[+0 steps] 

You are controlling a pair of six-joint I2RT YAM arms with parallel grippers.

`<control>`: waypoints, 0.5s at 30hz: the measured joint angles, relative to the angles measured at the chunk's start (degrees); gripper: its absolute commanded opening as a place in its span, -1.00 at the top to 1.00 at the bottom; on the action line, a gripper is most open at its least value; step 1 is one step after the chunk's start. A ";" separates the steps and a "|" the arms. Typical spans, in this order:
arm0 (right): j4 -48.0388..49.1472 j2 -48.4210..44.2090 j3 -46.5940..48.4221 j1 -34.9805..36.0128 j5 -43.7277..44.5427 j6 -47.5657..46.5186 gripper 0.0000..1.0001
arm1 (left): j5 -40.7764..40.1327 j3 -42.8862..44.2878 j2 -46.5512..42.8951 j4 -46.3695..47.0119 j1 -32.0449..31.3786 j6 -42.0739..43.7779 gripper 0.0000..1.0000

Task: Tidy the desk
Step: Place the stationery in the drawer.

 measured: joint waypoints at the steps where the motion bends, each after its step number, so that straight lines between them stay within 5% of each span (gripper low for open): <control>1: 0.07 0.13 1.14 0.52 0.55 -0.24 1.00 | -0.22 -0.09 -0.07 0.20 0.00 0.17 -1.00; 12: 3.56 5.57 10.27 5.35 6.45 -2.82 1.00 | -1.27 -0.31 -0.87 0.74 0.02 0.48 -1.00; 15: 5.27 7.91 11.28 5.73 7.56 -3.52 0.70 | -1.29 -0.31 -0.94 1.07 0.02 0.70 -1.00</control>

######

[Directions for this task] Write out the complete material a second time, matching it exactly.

[Solved exercise]
[+0 steps] 

You are controlling a pair of six-joint I2RT YAM arms with parallel grippers.

`<control>`: waypoints, 0.5s at 30hz: the measured joint angles, relative to the angles measured at the chunk's start (degrees); gripper: its absolute commanded opening as a place in its span, -1.00 at the top to 1.00 at the bottom; on the action line, a gripper is most open at its least value; step 1 is one step after the chunk's start. A ";" separates the steps and a "|" the arms. Typical spans, in this order:
arm0 (right): j4 -48.0388..49.1472 j2 -48.4210..44.2090 j3 -46.5940..48.4221 j1 -34.9805..36.0128 j5 -43.7277..44.5427 j6 -47.5657..46.5186 gripper 0.0000..1.0001
arm1 (left): j5 -40.7764..40.1327 j3 -42.8862..44.2878 j2 -46.5512..42.8951 j4 -46.3695..47.0119 j1 -32.0449..31.3786 j6 -42.0739..43.7779 gripper 0.0000..1.0000

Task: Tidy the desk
Step: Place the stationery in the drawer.

 measured: joint waypoints at the steps where the motion bends, each after its step number, so that straight lines between them stay within 5% of each span (gripper low for open): <control>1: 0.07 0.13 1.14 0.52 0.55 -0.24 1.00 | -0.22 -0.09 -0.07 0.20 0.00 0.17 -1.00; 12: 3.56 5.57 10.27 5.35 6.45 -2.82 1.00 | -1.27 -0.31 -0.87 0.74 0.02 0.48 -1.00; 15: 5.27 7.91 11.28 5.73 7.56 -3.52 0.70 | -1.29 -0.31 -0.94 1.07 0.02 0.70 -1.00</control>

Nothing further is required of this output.